Tony DeLorger profile image

Tony DeLorger 5 years ago from Adelaide, South Australia

Great Hub Kim! What amazes me is that many people choose to keep jumping in that hole their whole lives. There is security in habitual living, even if it causes pain.

I guess humanity is Crazy!


kimh039 profile image

kimh039 5 years ago Author

Yes, "if it's familiar it must be right" is the thinking, and "if it feels awkward it must be wrong." Sad but true. I like the ending, though, and I like the ideas that it's ok to have a hole in your sidewalk, but that doesn't mean you have to jump into it. Thanks for reading and commenting Tony.


alekhouse profile image

alekhouse 5 years ago from Louisville, Kentucky

This is really good...it plugs right into my way of thinking. I ordered the book: "Wherever you Go, There you Are. Thanks.


kimh039 profile image

kimh039 5 years ago Author

Thanks alekhouse:) I liked that book. I really like the idea of looking within and doing a self examen first. I hope you enjoy the book, and I am always glad when you stop to read and comment.

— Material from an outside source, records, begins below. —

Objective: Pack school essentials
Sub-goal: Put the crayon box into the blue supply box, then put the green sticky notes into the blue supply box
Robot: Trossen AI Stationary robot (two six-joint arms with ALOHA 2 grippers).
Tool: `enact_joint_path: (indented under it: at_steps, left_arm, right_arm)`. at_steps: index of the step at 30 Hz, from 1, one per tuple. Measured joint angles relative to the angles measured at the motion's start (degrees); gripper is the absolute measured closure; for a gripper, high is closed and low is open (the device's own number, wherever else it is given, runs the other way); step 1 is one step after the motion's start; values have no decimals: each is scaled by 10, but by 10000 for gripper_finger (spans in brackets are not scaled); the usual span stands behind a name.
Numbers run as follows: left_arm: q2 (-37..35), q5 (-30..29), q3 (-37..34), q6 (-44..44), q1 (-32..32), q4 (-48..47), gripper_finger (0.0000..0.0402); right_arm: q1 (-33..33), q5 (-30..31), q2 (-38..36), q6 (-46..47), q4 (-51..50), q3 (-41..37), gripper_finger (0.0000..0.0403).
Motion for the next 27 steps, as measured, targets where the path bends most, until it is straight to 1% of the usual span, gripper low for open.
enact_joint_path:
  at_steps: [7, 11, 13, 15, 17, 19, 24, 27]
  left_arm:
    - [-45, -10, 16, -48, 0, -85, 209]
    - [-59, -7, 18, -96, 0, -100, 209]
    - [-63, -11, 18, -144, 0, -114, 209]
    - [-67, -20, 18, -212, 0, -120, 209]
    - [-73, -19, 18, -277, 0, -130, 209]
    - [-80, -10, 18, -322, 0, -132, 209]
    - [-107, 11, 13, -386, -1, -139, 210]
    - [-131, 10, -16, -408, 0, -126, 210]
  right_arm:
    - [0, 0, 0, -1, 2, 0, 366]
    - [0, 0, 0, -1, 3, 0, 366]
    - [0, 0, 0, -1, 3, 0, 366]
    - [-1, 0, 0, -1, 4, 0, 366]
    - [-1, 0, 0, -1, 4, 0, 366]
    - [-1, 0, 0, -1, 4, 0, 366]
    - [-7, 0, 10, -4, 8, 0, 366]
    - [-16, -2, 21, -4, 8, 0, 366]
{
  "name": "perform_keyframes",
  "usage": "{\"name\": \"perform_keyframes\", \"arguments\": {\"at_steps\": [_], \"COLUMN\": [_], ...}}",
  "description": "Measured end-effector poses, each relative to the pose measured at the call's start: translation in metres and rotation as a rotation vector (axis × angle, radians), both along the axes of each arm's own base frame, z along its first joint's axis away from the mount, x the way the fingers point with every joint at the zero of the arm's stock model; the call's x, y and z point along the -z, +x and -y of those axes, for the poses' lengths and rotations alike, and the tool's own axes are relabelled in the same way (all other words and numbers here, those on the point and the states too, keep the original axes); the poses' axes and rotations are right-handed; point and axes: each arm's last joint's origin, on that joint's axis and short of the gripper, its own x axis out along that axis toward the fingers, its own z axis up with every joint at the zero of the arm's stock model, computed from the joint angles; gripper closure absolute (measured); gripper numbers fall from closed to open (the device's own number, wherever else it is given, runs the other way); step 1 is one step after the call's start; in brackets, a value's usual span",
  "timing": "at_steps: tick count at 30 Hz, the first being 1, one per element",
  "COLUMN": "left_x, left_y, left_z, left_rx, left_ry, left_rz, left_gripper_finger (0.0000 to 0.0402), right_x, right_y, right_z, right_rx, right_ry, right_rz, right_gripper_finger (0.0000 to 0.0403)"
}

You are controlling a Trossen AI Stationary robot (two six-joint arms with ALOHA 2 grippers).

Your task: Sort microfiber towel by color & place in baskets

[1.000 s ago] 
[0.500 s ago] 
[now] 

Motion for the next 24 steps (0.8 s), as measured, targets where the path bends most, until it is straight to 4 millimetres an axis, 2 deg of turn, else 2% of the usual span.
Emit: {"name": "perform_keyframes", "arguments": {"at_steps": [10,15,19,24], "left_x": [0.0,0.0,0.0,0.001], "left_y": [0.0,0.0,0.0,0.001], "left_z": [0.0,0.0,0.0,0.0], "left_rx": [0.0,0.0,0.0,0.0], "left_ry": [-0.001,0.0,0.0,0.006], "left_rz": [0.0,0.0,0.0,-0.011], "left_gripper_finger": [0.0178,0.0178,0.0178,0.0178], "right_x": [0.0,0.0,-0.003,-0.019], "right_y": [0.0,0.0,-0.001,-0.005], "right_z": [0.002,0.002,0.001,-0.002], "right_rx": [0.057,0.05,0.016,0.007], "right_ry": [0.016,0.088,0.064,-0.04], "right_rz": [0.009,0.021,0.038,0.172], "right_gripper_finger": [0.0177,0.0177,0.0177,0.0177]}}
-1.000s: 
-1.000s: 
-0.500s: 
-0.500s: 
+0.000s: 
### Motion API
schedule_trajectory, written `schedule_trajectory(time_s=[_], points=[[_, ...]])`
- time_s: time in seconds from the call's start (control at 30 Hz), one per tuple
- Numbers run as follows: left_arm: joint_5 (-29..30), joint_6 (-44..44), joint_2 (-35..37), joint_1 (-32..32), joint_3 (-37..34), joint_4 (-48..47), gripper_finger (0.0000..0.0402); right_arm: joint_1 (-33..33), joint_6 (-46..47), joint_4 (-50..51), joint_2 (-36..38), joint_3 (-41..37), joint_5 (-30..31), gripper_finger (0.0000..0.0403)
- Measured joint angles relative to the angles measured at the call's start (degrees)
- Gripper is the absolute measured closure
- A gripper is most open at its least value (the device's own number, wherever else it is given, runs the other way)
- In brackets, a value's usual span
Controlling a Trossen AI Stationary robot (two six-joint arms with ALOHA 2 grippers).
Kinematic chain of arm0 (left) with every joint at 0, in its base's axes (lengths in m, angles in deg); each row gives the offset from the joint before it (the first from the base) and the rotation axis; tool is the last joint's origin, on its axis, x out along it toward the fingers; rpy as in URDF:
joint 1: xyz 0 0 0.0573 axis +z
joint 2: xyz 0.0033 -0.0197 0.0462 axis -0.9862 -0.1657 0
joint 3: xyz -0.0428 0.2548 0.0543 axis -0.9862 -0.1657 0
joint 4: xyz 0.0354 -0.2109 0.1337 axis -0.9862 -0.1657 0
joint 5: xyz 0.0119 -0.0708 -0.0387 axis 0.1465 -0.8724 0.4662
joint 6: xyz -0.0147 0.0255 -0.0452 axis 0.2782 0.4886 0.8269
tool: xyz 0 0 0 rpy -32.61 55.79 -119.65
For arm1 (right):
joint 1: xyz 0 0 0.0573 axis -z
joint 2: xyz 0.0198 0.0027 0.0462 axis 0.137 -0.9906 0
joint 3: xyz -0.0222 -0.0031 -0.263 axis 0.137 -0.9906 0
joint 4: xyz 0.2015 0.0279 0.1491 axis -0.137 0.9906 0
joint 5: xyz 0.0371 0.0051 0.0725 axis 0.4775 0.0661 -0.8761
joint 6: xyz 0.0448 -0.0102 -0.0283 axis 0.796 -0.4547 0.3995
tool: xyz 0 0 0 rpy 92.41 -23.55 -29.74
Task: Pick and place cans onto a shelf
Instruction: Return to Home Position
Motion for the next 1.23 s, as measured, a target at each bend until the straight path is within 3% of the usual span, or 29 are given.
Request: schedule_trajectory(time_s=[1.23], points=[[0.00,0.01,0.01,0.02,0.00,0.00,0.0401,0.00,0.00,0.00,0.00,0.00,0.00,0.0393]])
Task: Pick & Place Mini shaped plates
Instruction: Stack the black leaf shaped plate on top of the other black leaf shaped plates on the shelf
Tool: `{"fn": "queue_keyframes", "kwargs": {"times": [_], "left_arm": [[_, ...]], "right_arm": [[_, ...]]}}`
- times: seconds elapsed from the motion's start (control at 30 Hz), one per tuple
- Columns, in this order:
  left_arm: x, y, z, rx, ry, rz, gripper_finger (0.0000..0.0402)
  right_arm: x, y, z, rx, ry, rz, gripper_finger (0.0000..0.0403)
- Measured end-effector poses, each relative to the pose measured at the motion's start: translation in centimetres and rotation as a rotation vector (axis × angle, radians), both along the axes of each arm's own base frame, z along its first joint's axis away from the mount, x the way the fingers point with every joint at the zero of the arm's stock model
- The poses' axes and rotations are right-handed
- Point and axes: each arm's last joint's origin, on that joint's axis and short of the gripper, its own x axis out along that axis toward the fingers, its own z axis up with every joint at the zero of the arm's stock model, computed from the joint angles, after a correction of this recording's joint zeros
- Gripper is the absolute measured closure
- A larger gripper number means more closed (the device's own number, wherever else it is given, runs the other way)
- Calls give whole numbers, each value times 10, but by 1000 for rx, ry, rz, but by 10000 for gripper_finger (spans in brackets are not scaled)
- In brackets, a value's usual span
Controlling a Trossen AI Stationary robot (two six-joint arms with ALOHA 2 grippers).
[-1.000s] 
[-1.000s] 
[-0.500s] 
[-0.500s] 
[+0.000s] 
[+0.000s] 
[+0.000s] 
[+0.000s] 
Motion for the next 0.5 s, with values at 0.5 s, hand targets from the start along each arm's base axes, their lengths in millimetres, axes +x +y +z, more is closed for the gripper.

HattieMattieMae profile image

HattieMattieMae 5 years ago from Limburg, Netherlands

Awesome hub! Keep the Goodwork up! :)


diogenes profile image

diogenes 5 years ago from UK and Mexico

Qite a hub, Kim. I like Einstein's definition of insanity, which you mention, about doing the same thing (mistakes) over and over again and expecting different results. It has been so true in my life. It took being older to get any sense Bob


writeronline 5 years ago

Hi Kim, thanks for this enlightening piece.

As one who has battled enduring ‘behavioural challenges’ throughout my life, it seemed OK to accept your invitation to add to your list of ideas....

I’ve found that, shallow and simple as it may sound (but in fact is anything but easy to do), trying to maintain a balance by seeing the funny side is a worthwhile discipline.

In that vein, I offer (from The Sayings of The Jewish Buddhist):

- Wherever you go, there you are. Your luggage is another story.

- Accept misfortune as a blessing. Do not wish for perfect health, or a life without problems. What would you talk about?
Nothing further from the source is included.